● **Task brief**:
In the entries below, how many lines contain the string "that"? Give the number by itself.

-- Exercise material follows --

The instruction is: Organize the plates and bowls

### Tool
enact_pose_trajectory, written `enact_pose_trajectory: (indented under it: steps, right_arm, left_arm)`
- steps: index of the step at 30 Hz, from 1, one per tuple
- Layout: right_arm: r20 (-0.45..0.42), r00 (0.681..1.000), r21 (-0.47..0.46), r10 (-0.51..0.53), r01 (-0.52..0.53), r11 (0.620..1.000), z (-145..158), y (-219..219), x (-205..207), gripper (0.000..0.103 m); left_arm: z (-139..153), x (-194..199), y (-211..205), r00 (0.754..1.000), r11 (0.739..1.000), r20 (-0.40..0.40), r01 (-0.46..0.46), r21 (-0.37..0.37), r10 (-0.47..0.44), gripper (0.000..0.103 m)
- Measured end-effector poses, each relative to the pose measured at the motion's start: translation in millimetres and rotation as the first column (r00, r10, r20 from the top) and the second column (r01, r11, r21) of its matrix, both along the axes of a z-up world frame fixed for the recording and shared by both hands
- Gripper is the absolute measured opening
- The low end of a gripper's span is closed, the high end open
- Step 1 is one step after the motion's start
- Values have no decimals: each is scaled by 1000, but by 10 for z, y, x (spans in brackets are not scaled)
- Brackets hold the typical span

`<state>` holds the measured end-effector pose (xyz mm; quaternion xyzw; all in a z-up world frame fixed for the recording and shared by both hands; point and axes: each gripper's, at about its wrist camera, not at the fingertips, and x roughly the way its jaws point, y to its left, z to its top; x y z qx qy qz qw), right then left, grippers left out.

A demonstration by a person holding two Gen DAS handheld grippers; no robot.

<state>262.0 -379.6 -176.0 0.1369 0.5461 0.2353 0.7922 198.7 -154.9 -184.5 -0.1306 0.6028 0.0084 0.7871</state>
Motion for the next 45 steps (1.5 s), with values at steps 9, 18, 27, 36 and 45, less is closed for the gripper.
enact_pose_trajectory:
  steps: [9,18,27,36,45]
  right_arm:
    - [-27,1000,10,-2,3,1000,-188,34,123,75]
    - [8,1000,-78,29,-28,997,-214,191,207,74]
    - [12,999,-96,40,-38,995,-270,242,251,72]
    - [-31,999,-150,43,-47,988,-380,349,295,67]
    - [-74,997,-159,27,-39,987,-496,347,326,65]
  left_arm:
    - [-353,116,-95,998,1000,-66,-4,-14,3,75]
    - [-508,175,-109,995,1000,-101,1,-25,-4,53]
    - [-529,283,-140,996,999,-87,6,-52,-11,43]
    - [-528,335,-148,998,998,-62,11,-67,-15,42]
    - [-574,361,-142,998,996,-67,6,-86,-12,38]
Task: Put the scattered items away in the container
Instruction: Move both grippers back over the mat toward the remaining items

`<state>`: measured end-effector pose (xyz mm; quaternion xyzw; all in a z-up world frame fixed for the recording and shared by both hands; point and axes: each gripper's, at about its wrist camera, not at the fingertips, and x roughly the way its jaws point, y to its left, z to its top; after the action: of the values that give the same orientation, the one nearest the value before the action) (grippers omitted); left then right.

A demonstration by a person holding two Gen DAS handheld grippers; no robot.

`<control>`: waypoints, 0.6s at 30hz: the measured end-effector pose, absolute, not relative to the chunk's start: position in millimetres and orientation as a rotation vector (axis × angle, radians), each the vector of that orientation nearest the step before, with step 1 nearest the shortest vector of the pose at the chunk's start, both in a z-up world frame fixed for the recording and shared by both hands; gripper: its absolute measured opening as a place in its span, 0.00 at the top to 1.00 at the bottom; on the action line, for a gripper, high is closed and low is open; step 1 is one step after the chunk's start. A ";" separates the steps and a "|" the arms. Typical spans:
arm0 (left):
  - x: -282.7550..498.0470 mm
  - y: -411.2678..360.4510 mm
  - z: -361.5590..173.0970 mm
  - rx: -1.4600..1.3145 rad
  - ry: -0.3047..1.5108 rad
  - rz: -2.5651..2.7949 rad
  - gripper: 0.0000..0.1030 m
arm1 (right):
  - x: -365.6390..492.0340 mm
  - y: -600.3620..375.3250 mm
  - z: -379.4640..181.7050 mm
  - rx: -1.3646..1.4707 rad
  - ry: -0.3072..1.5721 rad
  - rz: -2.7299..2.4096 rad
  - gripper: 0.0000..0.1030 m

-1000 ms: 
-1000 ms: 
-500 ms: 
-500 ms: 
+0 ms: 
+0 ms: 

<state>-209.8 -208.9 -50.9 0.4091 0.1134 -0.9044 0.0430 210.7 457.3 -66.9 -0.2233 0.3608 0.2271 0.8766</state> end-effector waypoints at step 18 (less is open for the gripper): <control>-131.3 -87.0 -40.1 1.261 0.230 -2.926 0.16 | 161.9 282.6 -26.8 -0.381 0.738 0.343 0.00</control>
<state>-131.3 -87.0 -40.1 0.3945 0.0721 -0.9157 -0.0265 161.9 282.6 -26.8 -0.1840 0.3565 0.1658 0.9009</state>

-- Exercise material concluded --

● **Answer to this task**:
2